* _YOUR OBJECTIVE_
Every line in the entries where "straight" is found should be copied.

(Stored entries)
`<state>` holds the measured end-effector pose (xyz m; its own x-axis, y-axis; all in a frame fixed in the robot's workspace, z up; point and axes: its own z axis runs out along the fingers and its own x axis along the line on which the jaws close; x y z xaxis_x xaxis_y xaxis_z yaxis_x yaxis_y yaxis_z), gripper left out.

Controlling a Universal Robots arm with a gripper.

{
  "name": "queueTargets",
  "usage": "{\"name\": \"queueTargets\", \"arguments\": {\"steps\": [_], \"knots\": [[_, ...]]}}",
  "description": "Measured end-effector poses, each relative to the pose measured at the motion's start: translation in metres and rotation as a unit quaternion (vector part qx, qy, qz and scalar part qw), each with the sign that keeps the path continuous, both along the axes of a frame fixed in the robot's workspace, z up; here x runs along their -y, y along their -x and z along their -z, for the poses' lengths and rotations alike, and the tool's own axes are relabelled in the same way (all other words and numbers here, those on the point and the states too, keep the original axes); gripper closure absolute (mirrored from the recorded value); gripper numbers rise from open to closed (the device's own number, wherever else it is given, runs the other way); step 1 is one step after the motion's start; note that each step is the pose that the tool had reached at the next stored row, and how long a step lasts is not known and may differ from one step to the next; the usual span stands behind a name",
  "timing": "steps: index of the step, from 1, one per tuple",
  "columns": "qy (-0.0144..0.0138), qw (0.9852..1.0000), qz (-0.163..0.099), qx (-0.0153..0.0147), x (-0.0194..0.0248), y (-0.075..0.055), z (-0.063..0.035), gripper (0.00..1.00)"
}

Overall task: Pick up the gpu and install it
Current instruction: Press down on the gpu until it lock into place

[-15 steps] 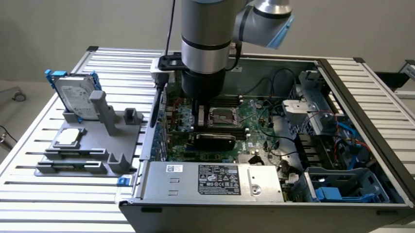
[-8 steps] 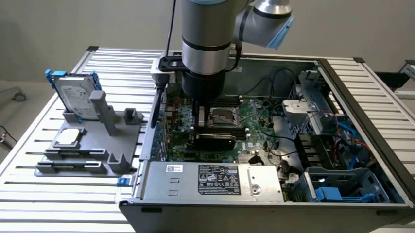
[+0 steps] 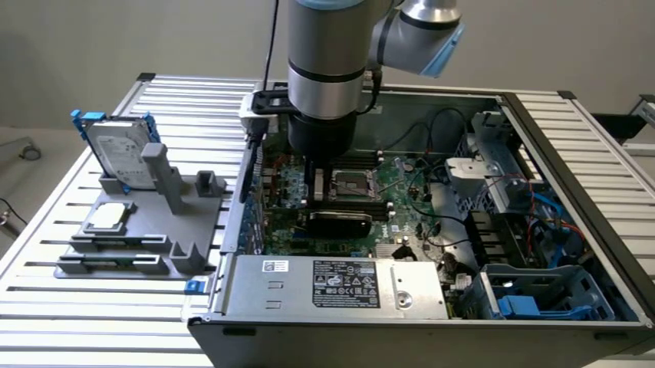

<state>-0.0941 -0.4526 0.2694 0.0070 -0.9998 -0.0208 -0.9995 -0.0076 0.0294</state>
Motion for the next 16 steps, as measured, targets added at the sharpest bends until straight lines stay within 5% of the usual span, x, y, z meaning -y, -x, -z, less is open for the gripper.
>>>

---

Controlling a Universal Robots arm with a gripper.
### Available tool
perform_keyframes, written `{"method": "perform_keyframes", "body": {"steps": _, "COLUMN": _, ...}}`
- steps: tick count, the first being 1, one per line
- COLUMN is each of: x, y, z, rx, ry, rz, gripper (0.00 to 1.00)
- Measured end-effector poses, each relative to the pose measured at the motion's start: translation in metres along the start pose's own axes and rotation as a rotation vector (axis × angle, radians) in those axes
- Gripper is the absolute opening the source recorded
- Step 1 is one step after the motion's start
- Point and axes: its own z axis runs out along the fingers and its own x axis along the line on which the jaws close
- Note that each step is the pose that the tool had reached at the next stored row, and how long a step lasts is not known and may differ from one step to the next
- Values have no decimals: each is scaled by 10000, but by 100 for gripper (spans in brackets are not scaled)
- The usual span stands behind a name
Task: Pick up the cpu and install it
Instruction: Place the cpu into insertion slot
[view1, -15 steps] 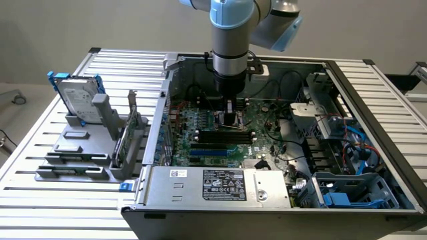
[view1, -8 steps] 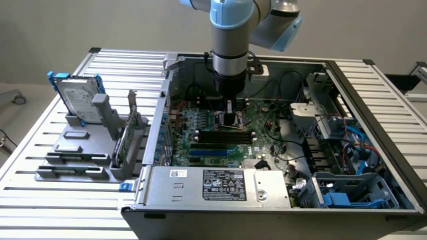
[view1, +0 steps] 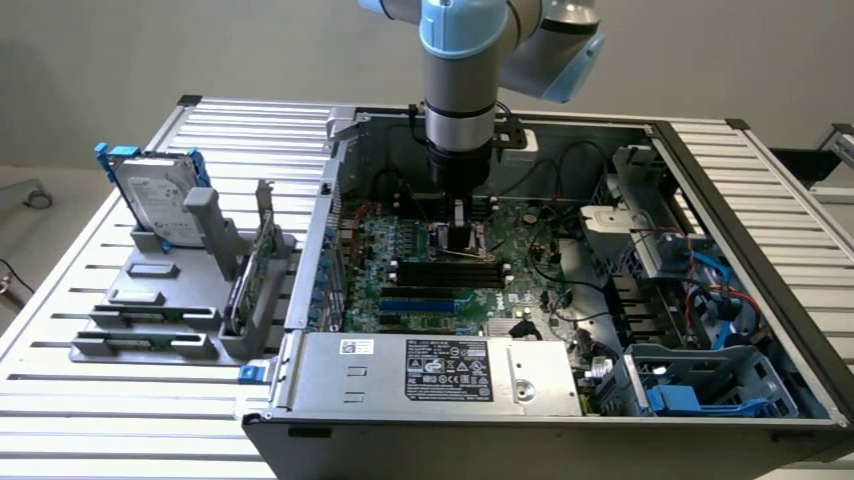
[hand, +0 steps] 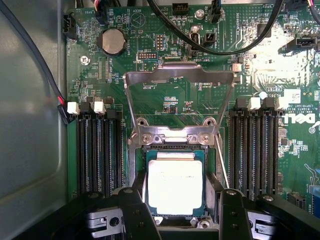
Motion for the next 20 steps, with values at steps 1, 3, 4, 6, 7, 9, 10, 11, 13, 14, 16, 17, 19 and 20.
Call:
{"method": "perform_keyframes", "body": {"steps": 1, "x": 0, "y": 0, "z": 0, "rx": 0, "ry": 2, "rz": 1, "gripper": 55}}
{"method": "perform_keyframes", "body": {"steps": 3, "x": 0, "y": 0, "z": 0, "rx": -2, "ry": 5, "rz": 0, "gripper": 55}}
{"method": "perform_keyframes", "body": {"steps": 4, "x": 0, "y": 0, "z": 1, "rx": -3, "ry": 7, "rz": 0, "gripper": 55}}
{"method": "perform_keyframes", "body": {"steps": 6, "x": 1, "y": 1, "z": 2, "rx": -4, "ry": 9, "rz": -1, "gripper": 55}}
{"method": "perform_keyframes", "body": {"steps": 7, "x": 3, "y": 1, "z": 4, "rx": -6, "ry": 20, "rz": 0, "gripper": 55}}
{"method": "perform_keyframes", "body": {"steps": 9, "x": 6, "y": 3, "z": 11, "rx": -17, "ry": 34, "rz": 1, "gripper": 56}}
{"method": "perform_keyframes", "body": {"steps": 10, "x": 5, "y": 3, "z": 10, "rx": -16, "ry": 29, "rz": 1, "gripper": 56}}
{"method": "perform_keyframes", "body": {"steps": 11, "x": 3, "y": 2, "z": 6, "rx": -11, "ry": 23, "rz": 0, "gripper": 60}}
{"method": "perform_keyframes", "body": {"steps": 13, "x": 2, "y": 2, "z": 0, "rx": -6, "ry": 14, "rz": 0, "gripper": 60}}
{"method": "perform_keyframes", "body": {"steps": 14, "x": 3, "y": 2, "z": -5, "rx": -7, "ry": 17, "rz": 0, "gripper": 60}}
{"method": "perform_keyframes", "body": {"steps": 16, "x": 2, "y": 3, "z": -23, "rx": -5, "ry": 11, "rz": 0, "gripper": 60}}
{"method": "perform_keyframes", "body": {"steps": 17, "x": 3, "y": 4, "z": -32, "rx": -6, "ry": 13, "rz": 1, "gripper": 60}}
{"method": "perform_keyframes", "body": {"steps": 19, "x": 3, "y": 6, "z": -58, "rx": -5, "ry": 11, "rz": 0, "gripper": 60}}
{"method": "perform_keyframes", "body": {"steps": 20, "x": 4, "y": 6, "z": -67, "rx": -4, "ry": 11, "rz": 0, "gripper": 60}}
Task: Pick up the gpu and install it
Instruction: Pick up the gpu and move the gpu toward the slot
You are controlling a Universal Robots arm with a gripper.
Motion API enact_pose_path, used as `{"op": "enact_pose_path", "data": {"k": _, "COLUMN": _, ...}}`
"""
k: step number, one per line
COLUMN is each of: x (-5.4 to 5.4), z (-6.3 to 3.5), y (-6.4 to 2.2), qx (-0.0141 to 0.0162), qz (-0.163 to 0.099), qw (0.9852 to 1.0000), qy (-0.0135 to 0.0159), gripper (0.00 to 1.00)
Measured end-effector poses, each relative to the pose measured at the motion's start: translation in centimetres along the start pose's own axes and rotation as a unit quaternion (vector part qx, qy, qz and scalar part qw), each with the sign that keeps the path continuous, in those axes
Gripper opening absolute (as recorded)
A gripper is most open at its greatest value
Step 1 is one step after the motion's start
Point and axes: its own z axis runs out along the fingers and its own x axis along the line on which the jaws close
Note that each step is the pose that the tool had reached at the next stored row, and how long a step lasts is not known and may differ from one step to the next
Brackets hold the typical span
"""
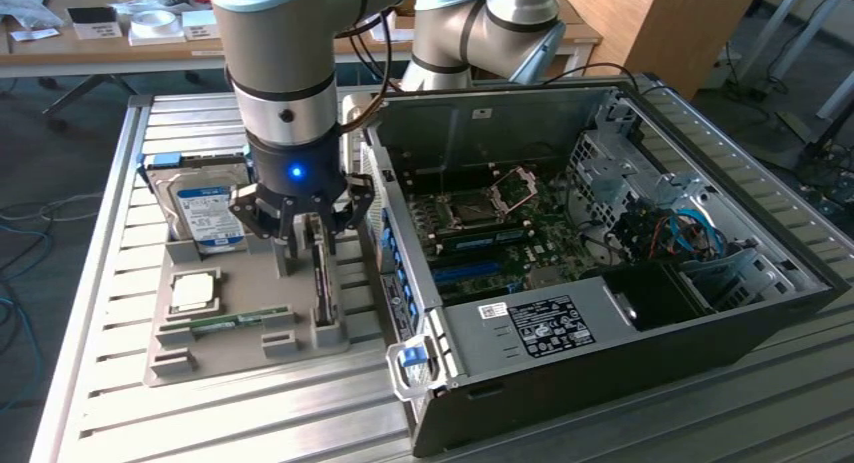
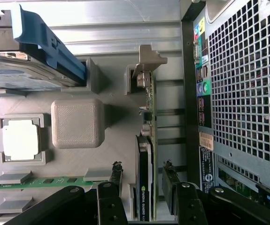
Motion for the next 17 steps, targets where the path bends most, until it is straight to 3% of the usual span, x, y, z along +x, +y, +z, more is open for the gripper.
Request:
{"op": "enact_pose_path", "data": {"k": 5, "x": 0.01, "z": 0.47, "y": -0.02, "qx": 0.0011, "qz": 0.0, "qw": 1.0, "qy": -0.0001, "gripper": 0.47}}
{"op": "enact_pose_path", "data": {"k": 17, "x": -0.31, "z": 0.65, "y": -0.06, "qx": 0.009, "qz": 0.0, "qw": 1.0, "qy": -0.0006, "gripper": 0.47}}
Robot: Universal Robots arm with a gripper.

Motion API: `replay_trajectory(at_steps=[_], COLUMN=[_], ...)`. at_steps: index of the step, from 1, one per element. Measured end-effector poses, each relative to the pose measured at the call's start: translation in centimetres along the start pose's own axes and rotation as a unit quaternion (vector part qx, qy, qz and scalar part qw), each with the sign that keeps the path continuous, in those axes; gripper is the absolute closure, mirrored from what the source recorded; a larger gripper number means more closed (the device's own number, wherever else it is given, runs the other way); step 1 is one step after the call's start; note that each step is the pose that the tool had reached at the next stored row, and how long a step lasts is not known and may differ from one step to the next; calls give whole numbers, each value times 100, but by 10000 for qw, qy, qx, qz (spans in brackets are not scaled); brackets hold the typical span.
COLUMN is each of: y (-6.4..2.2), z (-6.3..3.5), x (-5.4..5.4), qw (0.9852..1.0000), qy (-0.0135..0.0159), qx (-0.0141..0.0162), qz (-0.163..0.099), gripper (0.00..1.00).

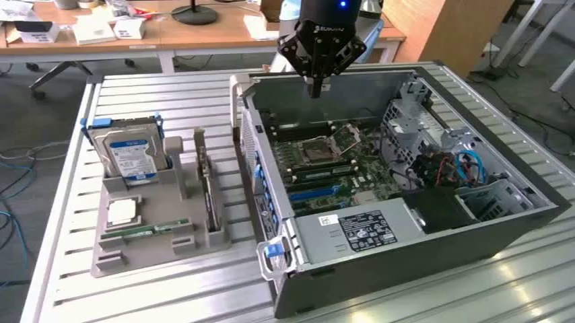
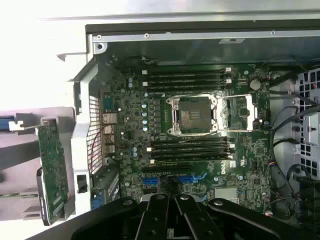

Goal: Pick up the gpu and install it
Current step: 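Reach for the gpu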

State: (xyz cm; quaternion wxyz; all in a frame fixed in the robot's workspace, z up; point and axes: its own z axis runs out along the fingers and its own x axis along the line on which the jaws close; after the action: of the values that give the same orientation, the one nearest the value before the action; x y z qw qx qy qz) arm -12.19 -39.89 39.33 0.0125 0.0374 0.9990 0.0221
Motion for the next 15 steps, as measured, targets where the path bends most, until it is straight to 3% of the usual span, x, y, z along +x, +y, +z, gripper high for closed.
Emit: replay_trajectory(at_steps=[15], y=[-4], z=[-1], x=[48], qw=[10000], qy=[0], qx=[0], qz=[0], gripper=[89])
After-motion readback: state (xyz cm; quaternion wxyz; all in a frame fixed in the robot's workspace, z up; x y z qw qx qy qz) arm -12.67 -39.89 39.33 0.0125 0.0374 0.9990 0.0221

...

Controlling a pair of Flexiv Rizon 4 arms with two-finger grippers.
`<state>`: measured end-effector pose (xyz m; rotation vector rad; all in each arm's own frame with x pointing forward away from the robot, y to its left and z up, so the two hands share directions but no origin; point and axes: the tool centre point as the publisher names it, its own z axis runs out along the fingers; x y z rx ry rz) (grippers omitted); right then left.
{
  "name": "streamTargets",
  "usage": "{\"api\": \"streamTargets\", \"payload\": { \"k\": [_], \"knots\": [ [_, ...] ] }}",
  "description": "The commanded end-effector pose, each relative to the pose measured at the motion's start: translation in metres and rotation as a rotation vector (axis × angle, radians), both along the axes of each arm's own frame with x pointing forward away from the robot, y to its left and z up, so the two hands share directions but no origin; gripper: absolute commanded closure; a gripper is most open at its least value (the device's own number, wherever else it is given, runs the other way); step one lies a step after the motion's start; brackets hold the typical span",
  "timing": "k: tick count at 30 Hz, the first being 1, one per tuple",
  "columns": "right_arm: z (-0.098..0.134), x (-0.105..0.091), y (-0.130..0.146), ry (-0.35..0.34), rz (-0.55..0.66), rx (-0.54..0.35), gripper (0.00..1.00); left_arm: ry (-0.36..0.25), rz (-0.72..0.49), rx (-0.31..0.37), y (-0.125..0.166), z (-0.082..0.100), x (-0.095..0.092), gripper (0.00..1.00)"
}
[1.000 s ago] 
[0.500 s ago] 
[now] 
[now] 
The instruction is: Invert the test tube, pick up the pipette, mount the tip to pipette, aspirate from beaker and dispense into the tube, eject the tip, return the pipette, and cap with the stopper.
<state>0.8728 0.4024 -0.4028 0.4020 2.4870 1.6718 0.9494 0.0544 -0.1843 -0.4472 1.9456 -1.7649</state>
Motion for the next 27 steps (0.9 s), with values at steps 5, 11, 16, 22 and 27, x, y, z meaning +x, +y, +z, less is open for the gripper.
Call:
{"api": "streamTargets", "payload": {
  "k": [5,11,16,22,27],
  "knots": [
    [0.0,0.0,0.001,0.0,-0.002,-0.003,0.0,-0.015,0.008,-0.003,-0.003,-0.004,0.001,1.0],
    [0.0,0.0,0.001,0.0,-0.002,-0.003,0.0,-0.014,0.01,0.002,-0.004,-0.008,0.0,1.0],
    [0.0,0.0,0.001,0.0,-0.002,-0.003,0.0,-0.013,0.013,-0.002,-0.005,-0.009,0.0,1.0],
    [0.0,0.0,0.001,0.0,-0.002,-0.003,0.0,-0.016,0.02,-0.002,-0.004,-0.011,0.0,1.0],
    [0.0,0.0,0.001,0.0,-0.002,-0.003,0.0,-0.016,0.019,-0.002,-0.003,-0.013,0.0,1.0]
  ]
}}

* _ANSWER BOX_
Motion for the next 16 steps, as measured, targets added at the sharpest bends until straight lines stay within 5% of the usual span, x, y, z meaning -y, -x, -z, less is open for the gripper.
Motion for the next 17 steps, targets where the path bends most, until it is straight to 3% of the usual span, x, y, z along +x, +y, +z, more is open for the gripper.
Motion for the next 15 steps, as measured, targets where the path bends most, until it is straight to 3% of the usual span, x, y, z along +x, +y, +z, gripper high for closed.

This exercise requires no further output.